Aims: A substantial proportion of patients residing in aged-care facilities require a urinary catheter. When problems arise with catheter care, a hospital transfer may be required which takes time, contributes to healthcare costs, and can place a great burden on patients and healthcare facilities. We aimed to assess emergency department (ED) presentations for uncomplicated catheter-related concerns from residential aged-care facilities, that may have been safely managed in the community.
Methods: We retrospectively reviewed ED presentations at a tertiary centre for male aged-care residents with catheter-related issues between 2018 to 2020. If the required management was a catheter flush, reinsertion or change, or catheter repositioning without balloon deflation, this was deemed suitable for community care.

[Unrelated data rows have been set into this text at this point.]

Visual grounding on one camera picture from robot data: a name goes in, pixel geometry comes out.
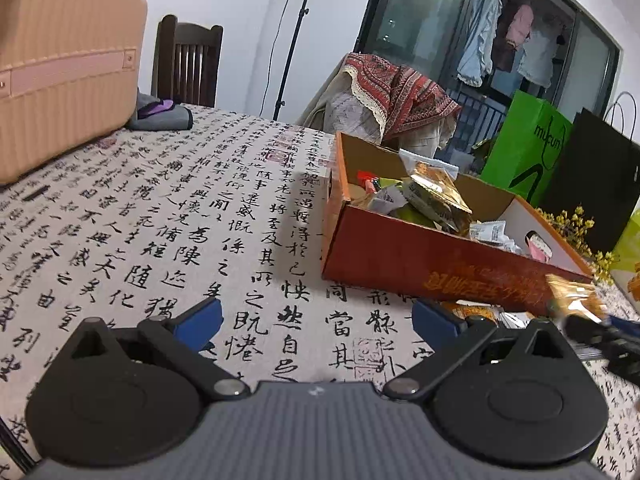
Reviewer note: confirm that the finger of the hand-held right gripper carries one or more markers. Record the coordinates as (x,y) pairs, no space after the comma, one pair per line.
(587,332)
(625,327)

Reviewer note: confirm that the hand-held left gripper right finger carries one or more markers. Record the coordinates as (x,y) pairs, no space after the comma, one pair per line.
(435,322)

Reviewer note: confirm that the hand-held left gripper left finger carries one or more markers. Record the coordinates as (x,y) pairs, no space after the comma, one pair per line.
(197,325)

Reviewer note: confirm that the golden snack packet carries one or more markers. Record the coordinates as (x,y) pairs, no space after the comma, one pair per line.
(575,297)

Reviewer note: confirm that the orange snack packet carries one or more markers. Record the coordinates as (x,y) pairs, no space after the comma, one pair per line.
(475,314)

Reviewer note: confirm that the red cardboard box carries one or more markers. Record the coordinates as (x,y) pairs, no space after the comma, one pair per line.
(390,255)

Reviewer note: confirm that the pile of small white packets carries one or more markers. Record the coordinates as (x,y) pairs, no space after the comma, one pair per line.
(440,200)

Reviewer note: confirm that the yellow-green snack carton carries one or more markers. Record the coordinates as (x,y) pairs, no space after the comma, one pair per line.
(629,260)

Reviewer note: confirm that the yellow flower sprig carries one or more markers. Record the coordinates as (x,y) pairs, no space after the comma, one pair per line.
(575,230)

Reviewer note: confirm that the black paper bag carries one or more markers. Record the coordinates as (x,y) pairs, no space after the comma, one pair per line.
(595,175)

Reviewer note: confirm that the green paper bag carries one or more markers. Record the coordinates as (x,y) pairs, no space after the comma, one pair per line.
(525,150)

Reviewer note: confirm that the grey and purple pouch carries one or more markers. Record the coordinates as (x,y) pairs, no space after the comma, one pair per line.
(160,115)

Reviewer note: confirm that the beige armchair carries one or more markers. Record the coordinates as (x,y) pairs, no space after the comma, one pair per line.
(350,110)

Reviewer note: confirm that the dark wooden chair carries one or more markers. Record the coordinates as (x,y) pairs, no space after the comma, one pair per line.
(187,60)

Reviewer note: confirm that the maroon hanging garment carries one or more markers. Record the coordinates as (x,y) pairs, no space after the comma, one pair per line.
(504,52)

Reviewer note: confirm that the white hanging garment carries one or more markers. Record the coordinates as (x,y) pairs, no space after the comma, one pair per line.
(539,57)

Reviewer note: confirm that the pink suitcase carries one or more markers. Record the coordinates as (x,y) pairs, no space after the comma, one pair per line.
(60,70)

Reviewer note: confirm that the light blue hanging garment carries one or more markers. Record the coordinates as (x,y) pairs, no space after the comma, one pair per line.
(480,35)

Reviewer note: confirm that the black light stand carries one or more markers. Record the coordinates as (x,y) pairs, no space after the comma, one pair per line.
(295,35)

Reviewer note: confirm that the pink hanging garment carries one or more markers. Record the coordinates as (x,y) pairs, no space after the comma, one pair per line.
(519,25)

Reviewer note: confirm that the dark framed glass door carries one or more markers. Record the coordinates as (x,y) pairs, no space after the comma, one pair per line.
(415,10)

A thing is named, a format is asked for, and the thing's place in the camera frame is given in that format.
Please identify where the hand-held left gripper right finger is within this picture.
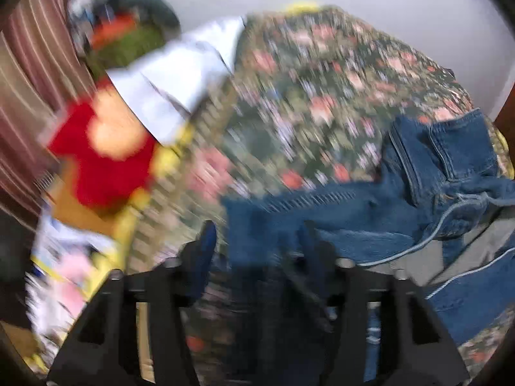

Results: A total of 188 presentations were included with 118 urethral catheter related presentations and 70 suprapubic catheter related presentations. Main indications for transfer included blocked or bypassing catheters (46.8%), and dislodged or removed catheters (20.7%). Management in ED consisted of catheter change or reinsertion in 157 presentations, a small volume normal saline flush in 12 cases, or reassurance only in 14 presentations. In total, 165 presentations (87.8%) were suitable for discharge, and 23 (12.3%) required admission. We propose that a protocol for residential aged care facilities with red flags and simple techniques for catheter management, should be implemented to prevent unnecessary hospital transfers.
Conclusion: Transfer of residential aged-care patients to the emergency department is costly and burdensome. A protocol to identify and troubleshoot simple catheter-related presentations in aged care facilities may prevent ED presentations.